This is the mail archive of the
gcc@gcc.gnu.org
mailing list for the GCC project.
Some optimization thoughts (and thanks!)
- To: gcc at gcc dot gnu dot org
- Subject: Some optimization thoughts (and thanks!)
- From: At150bogomips at aol dot com
- Date: Tue, 1 May 2001 11:08:39 EDT
Here are some optimization suggestions:
* Inlining of all functions with a single caller: This would presumably
be done after short-function inlining (to allow wrapper functions to
be inlined into their callers, such wrappers are likely have condition
checks and such which can be simplified if inlined into the more basic
caller; but if the function that a wrapper calls is inlined first, the
resulting function may be too large to inline for multiple basic
callers). This removes the performance penalty of breaking code into
graspable portions. Unlike regular inlining, this reduces code size
(by removing call/return overhead). This should not be that difficult
to implement, nor add much to compile time, particularly if the
call-tree for a program is retained between compilings and partially
updated after source modification.
* Consider moving static condition check outside of simple loop.
Although branch prediction hardware would correctly predict the
direction of the branch (possibly after one or two warm-up cycles),
for a simple loop, the extra instruction could be an excessive extra
cost. This would bloat code somewhat, but might be a notable win
for simple enough, long loops. (E.g., "for (x = 0; x < limit; x++)

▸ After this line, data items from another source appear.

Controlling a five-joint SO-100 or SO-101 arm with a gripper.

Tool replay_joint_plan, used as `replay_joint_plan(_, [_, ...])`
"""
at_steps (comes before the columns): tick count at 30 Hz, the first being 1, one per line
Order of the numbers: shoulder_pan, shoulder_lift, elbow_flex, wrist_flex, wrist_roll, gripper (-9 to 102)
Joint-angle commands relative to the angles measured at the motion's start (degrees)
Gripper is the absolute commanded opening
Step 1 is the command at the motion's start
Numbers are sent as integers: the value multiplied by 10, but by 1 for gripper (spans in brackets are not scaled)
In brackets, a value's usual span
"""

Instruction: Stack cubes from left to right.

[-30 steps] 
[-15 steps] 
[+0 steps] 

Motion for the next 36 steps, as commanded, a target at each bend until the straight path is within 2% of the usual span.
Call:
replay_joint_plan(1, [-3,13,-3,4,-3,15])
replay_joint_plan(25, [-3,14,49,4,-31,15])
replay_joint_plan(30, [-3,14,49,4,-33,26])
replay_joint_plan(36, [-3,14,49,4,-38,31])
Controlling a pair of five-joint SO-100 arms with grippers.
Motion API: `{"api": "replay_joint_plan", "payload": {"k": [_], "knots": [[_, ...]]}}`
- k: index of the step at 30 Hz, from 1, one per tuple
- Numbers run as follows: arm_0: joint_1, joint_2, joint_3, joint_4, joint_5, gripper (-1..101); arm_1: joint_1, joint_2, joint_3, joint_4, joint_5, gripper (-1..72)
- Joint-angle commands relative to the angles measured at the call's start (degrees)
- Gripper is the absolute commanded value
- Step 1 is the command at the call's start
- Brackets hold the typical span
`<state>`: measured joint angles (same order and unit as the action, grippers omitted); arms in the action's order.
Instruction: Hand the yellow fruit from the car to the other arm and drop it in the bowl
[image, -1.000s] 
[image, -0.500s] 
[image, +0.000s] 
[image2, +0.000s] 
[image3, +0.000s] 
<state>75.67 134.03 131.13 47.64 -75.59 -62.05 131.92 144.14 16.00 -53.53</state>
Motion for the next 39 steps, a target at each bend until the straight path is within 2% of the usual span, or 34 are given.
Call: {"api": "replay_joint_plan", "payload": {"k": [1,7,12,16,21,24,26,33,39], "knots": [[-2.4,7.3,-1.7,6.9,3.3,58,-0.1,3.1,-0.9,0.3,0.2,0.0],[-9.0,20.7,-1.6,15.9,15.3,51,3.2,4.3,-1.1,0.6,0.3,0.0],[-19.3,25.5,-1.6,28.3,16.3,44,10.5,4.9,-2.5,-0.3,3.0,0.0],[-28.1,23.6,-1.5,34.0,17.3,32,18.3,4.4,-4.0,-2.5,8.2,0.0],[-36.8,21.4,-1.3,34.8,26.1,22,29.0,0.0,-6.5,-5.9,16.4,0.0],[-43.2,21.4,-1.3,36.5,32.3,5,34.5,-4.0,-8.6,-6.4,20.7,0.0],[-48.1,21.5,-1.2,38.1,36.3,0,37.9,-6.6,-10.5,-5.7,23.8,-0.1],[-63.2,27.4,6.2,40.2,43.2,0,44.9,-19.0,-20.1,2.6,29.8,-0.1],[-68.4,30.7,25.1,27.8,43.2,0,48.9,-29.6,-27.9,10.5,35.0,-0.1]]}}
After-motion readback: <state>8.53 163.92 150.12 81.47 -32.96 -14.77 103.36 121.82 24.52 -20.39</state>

{ if (direction==forward) { A[x] = A[x]<<1; } else
{ A[x] = A[x]>>1;} }" --OR-- "for (x = 0; x < limit; x++) { if
( (test1==true) && (A[x] > min_A) ) { A[x]--; } }")

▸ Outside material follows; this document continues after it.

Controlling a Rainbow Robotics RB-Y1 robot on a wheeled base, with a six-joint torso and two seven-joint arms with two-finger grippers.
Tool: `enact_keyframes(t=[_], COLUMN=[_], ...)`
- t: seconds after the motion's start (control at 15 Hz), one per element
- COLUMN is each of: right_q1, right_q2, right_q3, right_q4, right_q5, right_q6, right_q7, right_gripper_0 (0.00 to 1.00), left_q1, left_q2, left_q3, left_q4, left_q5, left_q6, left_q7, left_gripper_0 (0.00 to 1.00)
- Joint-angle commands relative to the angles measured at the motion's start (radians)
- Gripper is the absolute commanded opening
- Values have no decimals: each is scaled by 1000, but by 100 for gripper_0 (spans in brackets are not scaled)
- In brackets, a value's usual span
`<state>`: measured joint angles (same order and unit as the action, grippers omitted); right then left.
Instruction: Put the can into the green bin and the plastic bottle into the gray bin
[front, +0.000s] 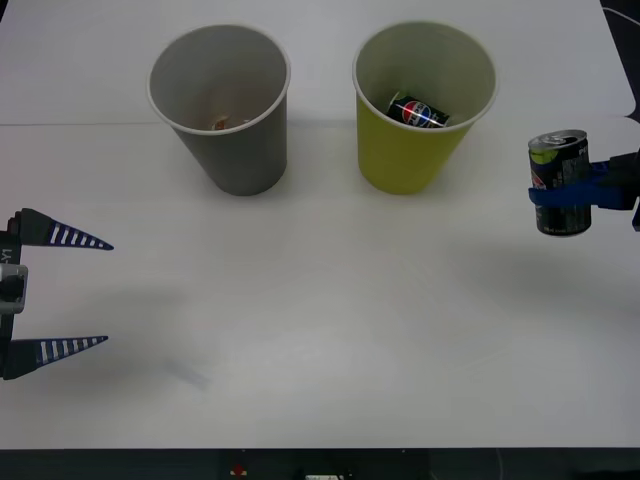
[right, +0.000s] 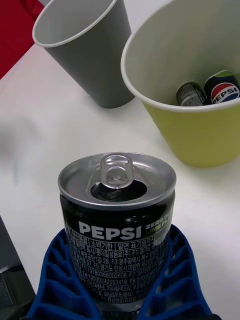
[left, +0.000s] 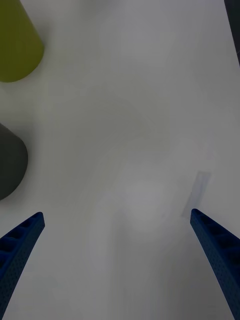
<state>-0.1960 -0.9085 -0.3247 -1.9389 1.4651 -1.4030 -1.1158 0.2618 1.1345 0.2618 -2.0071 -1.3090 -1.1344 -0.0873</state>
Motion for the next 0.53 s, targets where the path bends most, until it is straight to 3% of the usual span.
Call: enact_keyframes(t=[0.07,0.53], right_q1=[-97,-329], right_q2=[0,-1], right_q3=[6,145], right_q4=[-5,21], right_q5=[58,259], right_q6=[-59,-71], right_q7=[-119,-157], right_gripper_0=[0,0], left_q1=[0,0], left_q2=[0,0], left_q3=[0,0], left_q4=[0,0], left_q5=[0,0], left_q6=[0,0], left_q7=[0,0], left_gripper_0=[100,100])
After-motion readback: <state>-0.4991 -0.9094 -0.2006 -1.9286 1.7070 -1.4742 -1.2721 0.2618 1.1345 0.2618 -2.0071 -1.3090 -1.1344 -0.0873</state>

* Provide vector-like operations using standard registers, if conditions
allow such. (E.g., summing two arrays of 16-bit unsigned integers can
be done with in pairs with 32-bit registers if overflow is known not
to occur.) 64-bit machines would seem to offer even more benefit in
this, allowing a pair of 16-bit multiply and divide by a constant at
the cost of some shifting and logical operations. If gcc will include
support for detecting when vector-like operations can be done, it
might be useful to provide this optimization for chips that do not
have special vector instructions.
* When branches are expensive, it might be reasonable to translate if
statements with multiple conditions into merged condition and a single
branch rather than multiple branches. E.g., "if ((A==N) && (B==M))"
might be translated into "XOR Temp1 A N; XOR Temp2 B M; OR Temp1 Temp2
Temp1; BNEZ Temp1 L3; #branch over conditional code" rather than "XOR
Temp1 A N; BNEZ Temp1 L3; #branch over second condition test and
conditional code\\ XOR Temp1 B M; BNEZ Temp1 L3;" Removing a branch
might increase modality of the branch and decrease branch history
table aliasing, improving branch prediction. Such prediction
improvement might compensate for the overhead of performing both tests
in all cases. (This is what happened in a test case using a pair of
comparisons of a random number and a constant, at least performance
improved on an x86-based system.)
(I am disappointed that gcc does not surpass all other compilers in
optimization--gcc should be the best in everything (portability,
optimization, compile speed, standards conformance, etc.). It is
particularly disappointing that gcc seems to miss some common
optimizations (e.g., loop arrangement to optimize memory access
patterns). I am, of course, very happy that gcc is Free--a compiler is
a system component even if some vendors do not think so.)
Thank you for providing gcc!